North Korea: the country suffered terribly from being bombed, its villages strafed, its best and brightest decimated by war. A harsh dictatorship with brutal torture, concentration camps, and extremely strict censorship were put in place, accompanied by an inherited caste system, and the self-serving and foolish decisions of the rulers led to a sharp reversal of the country’s early economic dynamism and eventually to a series of food crises as the country threatened to collapse back into capitalism.
East Germany: low-quality housing l, consumer shortages, and harsh dictatorship led to an inability to resist assimilation to the German Federal Republic, which imposed further austerities leading to big rises in unemployment and poverty and to the reemergence of homelessness.
Albania: the country remained backward, isolated, and subject to harsh secret police measures. Factories were inefficiently based on primitive technology. Much of the wealth accumulated by the workers under socialism was robbed from them by officials of the government of capitalist restoration, which of course restored taxation as well.
So...the success of capitalism and the failure of socialism which asits doctrine holds that all must be kept equally depressed and uninspired.

Yes. Precisely
 

SW48

Administrator
Staff member
Supporting Member
Curious if Bugsy is making daily posts about the stock market?
 

PhilFish

Administrator
Staff member
Curious if Bugsy is making daily posts about the stock market?
was watching some good softball recently and was thinking about you. how's that going?

i think i was watching womens...NC v Florida or some such...
 

SW48

Administrator
Staff member
Supporting Member
was watching some good softball recently and was thinking about you. how's that going?

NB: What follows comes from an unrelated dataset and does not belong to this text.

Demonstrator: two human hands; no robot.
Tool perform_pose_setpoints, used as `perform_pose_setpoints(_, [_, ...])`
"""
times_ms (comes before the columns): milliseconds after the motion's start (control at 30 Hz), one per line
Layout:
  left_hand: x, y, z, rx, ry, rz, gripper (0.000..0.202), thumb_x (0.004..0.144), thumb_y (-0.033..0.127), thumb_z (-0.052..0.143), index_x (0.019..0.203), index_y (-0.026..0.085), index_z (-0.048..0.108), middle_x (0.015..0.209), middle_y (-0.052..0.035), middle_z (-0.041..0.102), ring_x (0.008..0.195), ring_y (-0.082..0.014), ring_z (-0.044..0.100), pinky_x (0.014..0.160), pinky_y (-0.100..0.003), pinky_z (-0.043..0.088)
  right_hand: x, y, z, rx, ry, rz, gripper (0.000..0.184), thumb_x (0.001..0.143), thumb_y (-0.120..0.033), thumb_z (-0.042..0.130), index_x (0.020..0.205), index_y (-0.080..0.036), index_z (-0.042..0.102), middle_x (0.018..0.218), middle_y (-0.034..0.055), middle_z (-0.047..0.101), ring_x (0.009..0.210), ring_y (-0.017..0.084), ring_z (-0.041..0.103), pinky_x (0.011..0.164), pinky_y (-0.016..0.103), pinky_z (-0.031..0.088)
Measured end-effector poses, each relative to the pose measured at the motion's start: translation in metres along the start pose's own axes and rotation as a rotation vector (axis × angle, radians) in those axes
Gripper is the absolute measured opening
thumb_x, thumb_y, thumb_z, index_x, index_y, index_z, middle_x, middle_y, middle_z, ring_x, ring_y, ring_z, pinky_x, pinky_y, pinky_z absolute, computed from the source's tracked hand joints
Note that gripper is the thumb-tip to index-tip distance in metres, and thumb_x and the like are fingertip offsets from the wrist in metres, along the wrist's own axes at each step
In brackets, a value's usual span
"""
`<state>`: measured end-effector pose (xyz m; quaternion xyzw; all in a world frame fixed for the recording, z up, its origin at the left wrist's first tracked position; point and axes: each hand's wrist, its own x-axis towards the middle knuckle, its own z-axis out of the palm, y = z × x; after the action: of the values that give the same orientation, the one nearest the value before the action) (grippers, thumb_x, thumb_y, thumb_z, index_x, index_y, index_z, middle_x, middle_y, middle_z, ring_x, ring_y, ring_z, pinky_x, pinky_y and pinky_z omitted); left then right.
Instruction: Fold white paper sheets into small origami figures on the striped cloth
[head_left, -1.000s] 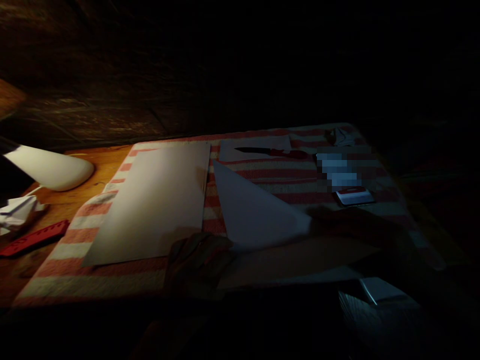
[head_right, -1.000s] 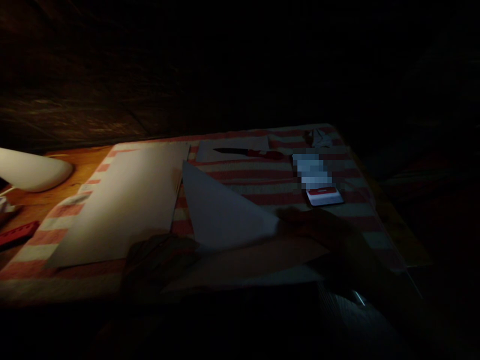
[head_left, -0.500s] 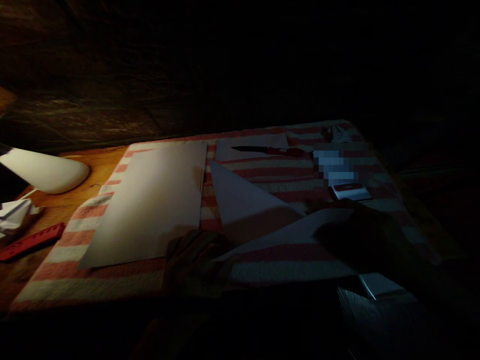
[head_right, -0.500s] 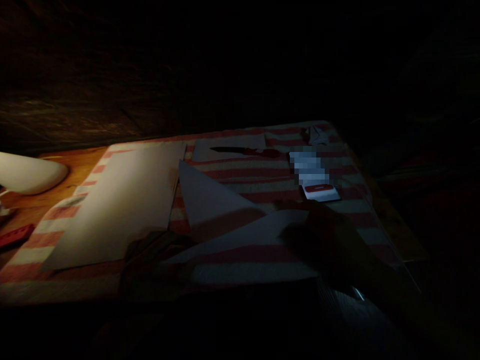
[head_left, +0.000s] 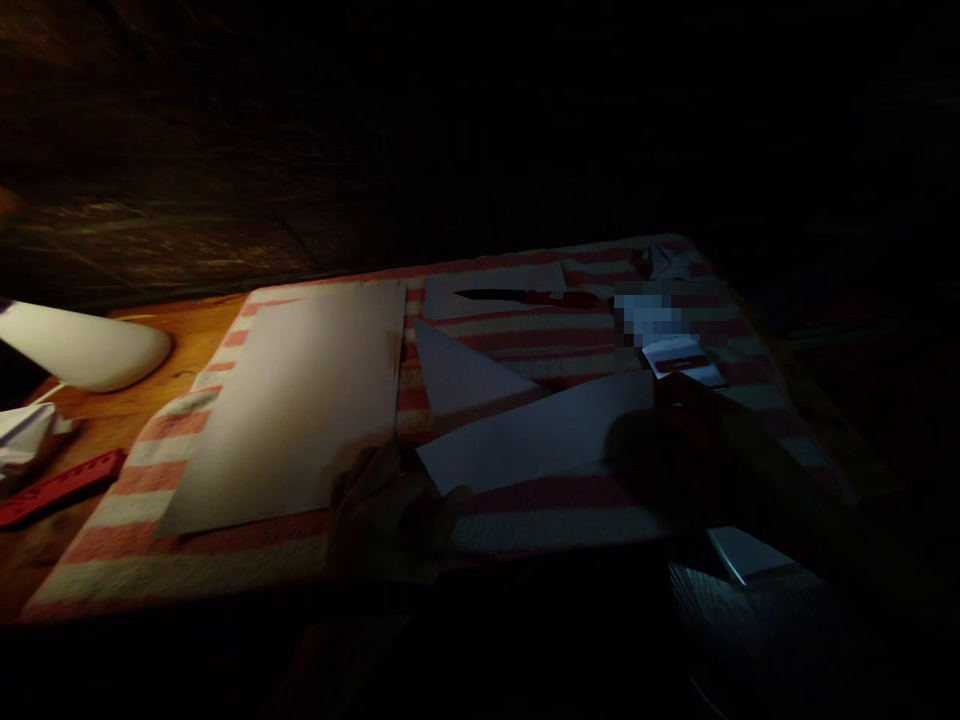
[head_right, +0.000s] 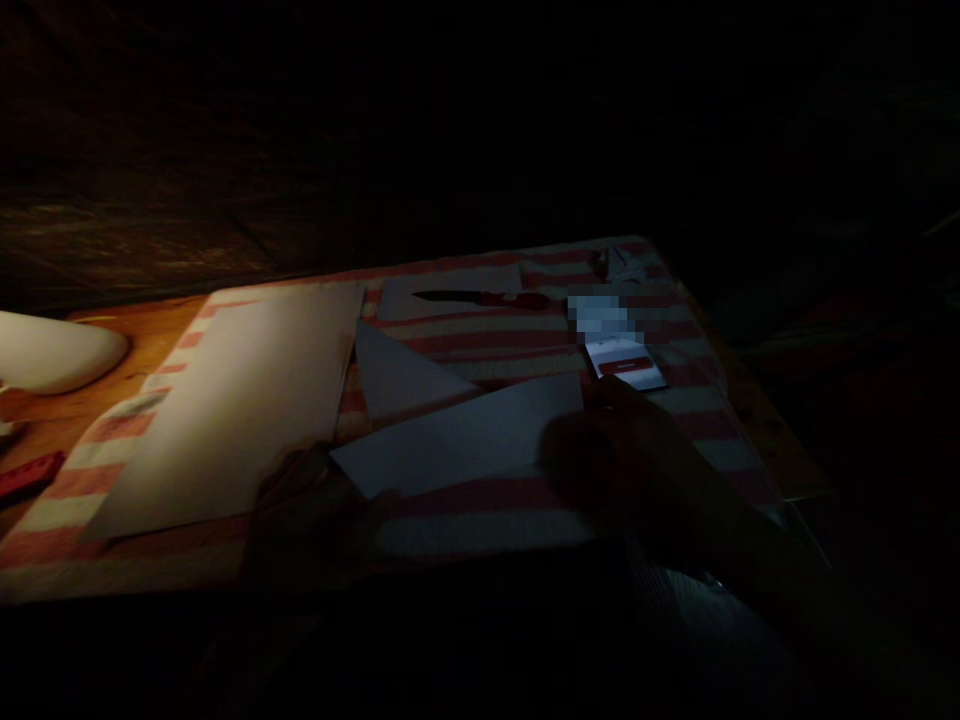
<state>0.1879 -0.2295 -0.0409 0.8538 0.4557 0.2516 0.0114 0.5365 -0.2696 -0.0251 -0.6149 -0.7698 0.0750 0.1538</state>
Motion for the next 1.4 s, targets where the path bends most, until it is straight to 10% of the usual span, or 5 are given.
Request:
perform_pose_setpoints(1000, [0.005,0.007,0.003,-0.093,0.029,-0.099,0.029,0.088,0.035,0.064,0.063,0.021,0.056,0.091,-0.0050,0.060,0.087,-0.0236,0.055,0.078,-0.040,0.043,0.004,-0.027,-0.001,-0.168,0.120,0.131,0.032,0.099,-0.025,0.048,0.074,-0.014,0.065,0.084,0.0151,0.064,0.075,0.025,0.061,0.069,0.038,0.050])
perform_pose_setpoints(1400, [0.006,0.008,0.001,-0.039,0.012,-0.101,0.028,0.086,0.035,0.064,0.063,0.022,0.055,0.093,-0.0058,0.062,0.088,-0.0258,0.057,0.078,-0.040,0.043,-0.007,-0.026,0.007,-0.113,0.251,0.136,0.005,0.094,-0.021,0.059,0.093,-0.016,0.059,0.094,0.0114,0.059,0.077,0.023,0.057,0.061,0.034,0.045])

i think i was watching womens...NC v Florida or some such...
I am on the slowpitch side men's and women's. Going great but ridiculously busy.
 

Bugsy McGurk

President
Curious if Bugsy is making daily posts about the stock market?
Why would I do that? I never make daily posts about the market, whether up or down.

I did start a thread about the down market and the effect of raising interest rates. It got little interest. Trolling prevails. Again.
 

EatTheRich

President
So...the success of capitalism and the failure of socialism which asits doctrine holds that all must be kept equally depressed and uninspired.

Yes. Precisely
An ideologically driven analysis that ignores the specifically capitalist elements of the backwardness and counterrevolution in the socialist states, and the specific concrete advances of the general welfare by socialist revolution.
 

PhilFish

Administrator
Staff member
An ideologically driven analysis that ignores the specifically capitalist elements of the backwardness and counterrevolution in the socialist states, and the specific concrete advances of the general welfare by socialist revolution.
no, an ideology free, reality based analysis of the failure of socialism, as evidenced by..the failure of socialism... everywhere.